HOW TO COMPLETE THIS TASK —
Retype exactly the lines that run from the start of the data to the line holding "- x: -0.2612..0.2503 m", including both, and only those.

DATA TO PROCESS START

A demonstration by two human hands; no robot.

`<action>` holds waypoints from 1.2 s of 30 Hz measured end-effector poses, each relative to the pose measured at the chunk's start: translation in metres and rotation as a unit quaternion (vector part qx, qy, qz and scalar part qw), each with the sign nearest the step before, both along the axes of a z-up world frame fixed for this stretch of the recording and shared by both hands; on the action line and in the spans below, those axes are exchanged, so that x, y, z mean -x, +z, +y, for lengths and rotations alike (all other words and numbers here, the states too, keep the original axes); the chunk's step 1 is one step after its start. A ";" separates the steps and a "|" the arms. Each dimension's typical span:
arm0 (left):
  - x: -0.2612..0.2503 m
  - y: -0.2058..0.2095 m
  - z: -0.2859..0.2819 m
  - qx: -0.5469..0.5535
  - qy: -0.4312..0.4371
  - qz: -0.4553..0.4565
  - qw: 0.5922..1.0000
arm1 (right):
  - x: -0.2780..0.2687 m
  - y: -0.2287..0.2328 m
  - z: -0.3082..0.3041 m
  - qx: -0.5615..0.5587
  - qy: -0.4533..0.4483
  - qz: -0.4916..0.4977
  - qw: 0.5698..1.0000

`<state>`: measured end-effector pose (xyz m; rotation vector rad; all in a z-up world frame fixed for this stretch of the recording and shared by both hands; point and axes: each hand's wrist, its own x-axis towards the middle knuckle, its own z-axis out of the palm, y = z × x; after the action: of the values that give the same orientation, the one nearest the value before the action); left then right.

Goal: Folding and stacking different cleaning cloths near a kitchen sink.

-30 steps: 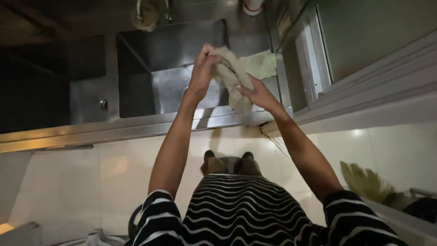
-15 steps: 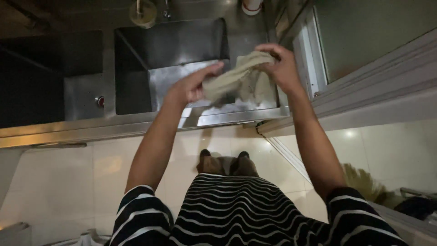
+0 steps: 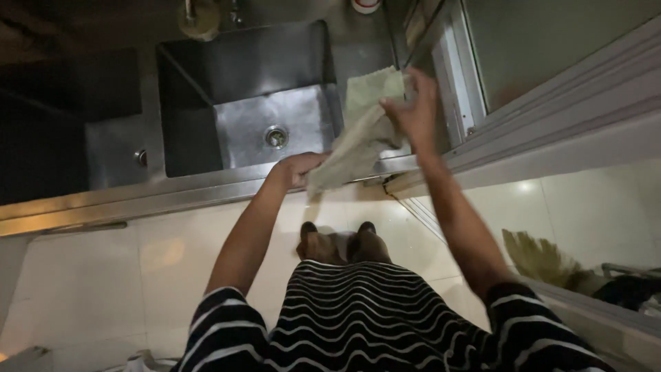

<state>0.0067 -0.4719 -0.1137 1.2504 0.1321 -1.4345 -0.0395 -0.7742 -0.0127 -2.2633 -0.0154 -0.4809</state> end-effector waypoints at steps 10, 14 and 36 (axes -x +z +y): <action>0.044 -0.001 -0.021 0.219 0.140 0.068 0.963 | 0.017 -0.168 0.050 -0.346 -0.044 0.403 0.846; 0.039 0.033 -0.005 0.190 0.156 0.045 0.968 | 0.035 -0.082 0.054 -0.293 -0.039 0.476 0.828; 0.036 0.097 -0.046 0.348 0.302 0.072 0.884 | 0.007 -0.027 0.059 -0.431 -0.109 0.249 0.861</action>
<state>-0.0297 -0.5174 -0.0168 0.4383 0.0824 -0.8869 -0.0463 -0.7157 -0.0402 -1.4310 0.6082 0.0286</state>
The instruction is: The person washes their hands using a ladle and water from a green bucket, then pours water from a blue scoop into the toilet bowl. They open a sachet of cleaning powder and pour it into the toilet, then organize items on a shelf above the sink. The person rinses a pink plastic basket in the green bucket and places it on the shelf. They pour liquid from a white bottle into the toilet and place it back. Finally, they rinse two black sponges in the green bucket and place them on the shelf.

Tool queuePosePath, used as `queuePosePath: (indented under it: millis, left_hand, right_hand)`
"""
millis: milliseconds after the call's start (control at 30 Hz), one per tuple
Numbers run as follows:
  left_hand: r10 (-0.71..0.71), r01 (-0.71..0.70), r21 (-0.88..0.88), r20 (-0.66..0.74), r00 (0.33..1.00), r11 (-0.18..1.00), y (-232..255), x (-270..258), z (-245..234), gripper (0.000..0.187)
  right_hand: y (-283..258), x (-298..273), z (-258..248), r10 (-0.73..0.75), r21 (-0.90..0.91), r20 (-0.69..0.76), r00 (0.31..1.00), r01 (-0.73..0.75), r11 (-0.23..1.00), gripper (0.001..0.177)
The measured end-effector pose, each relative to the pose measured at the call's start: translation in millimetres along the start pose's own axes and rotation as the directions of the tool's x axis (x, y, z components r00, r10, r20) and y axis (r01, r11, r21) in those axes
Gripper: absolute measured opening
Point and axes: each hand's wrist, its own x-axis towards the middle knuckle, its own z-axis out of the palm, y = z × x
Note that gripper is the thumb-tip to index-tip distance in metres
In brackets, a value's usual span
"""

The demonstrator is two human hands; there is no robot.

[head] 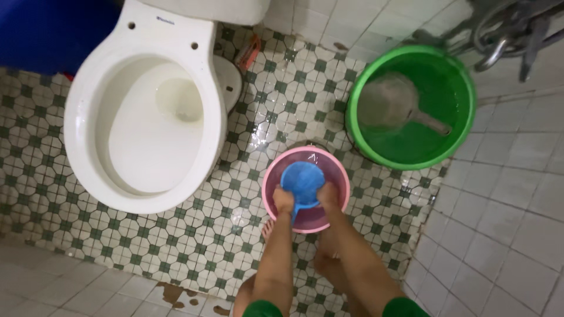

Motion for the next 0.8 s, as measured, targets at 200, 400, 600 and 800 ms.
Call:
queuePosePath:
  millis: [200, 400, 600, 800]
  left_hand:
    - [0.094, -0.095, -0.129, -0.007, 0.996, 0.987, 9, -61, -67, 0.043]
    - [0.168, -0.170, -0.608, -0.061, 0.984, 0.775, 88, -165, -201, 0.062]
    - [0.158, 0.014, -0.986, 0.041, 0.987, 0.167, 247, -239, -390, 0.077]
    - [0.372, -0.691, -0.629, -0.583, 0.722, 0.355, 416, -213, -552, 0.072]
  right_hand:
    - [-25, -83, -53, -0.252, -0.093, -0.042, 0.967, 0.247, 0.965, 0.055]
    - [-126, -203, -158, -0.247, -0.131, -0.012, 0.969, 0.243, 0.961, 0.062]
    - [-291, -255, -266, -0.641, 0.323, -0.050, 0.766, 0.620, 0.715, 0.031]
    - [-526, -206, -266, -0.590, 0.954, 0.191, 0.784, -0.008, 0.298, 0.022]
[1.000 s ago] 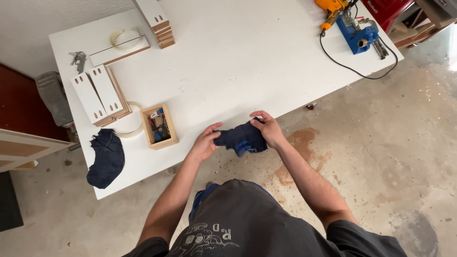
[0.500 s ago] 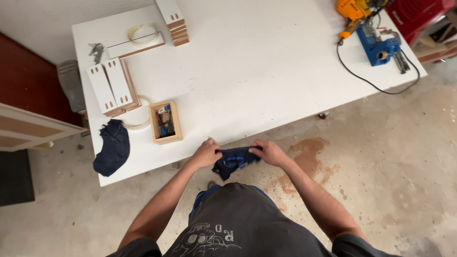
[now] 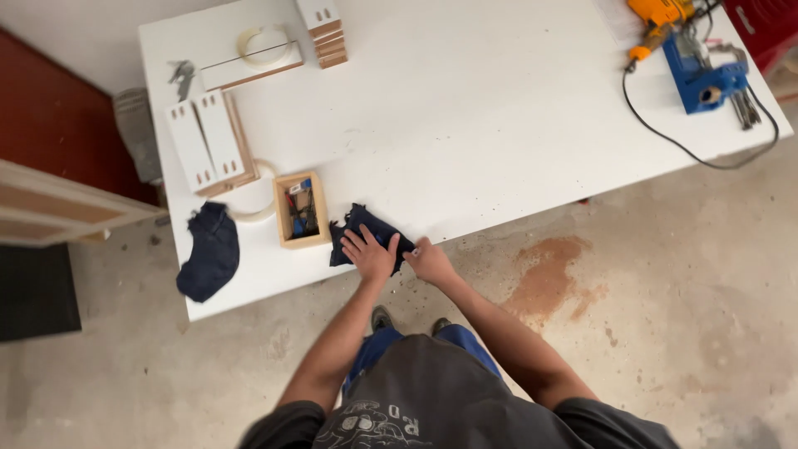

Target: Prepare the workshop by cleaning the workbench, retrieving an iron from storage, and reviewing project plans.

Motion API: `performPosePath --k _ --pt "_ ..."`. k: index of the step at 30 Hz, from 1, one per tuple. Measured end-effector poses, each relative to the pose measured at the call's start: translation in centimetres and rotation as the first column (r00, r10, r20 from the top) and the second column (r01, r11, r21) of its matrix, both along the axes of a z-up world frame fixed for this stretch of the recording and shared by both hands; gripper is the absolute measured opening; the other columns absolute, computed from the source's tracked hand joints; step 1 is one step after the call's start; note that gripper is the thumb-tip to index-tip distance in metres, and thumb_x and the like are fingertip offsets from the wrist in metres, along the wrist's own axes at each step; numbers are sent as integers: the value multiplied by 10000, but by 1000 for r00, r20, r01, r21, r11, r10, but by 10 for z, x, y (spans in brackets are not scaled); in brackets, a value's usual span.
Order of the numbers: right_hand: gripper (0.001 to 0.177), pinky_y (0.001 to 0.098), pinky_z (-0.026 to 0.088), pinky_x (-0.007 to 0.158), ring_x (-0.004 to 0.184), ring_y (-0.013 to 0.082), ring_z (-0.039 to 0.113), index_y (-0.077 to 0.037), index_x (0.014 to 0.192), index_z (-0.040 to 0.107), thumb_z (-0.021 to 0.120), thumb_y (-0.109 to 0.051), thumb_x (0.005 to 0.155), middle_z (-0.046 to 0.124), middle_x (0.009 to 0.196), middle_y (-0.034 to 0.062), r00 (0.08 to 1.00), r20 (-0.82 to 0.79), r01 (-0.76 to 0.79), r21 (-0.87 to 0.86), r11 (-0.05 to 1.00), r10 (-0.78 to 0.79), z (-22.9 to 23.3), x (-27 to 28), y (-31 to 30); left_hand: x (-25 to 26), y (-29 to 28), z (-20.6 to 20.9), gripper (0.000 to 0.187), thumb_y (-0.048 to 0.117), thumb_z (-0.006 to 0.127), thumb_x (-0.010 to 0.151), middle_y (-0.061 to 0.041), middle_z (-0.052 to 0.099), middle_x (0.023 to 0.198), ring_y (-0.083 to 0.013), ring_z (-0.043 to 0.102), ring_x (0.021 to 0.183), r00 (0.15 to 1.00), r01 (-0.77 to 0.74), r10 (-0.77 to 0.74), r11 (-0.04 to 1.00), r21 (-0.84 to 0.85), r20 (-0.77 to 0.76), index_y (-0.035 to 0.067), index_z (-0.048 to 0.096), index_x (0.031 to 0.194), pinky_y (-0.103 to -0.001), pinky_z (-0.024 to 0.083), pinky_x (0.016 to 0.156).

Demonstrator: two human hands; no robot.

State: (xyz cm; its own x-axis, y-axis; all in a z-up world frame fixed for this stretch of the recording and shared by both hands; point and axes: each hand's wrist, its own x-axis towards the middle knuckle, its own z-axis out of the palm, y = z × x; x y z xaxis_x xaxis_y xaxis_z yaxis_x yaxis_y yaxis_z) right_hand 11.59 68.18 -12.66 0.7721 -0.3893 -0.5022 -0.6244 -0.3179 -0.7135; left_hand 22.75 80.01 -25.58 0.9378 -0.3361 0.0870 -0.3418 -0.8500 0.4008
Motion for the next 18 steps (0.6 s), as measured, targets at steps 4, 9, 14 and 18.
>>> performPosePath --k 4,9,14,18 --pt "445 351 617 567 670 257 766 31 1217 609 609 -362 1010 734 898 192 982 -121 164 183 969 -143 -15 -71 -18 21 -23 12 1135 842 590 830 -486 230 1536 -689 152 1428 903 42 -51 999 30 427 -80 408 1467 -707 77 1172" --pt "503 495 591 776 892 414 731 16 1162 682 589 -448 989 745 1040 275 937 -248 285 139 948 -245 -50 -186 -25 54 -48 -15 781 559 621 911 -294 330 1616 -553 268 1477 879 249 -265 964 92 396 74 487 1509 -691 163 1177" --pt "455 378 656 617 728 322 799 11 1180 683 615 -393 985 774 963 246 817 -342 555 249 794 -464 -74 -270 -43 -3 -161 28 647 356 687 855 -276 451 1553 -545 412 1408 849 409 -389 912 21 357 104 599 1444 -705 297 1121" --pt "300 357 560 634 693 228 723 -22 1057 690 561 -291 1026 766 917 125 727 -446 650 199 733 -523 -41 -290 -75 -97 -270 120 590 183 545 955 -220 358 1596 -411 317 1476 694 720 -718 693 30 -61 21 418 1508 -538 327 1209"
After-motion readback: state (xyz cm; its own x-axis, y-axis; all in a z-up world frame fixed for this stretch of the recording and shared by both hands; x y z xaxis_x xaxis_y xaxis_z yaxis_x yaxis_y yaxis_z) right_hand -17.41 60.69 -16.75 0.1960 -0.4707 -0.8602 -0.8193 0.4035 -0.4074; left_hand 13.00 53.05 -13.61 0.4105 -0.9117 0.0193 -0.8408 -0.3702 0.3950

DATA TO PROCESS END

ANSWER —
A demonstration by two human hands; no robot.

`<action>` holds waypoints from 1.2 s of 30 Hz measured end-effector poses, each relative to the pose measured at the chunk's start: translation in metres and rotation as a unit quaternion (vector part qx, qy, qz and scalar part qw), each with the sign nearest the step before, both along the axes of a z-up world frame fixed for this stretch of the recording and shared by both hands; on the action line and in the spans below, those axes are exchanged, so that x, y, z mean -x, +z, +y, for lengths and rotations alike (all other words and numbers here, the states too, keep the original axes); the chunk's step 1 is one step after its start. A ";" separates the steps and a "|" the arms. Each dimension's typical span:
arm0 (left):
  - x: -0.2612..0.2503 m

No more work is needed on this exercise.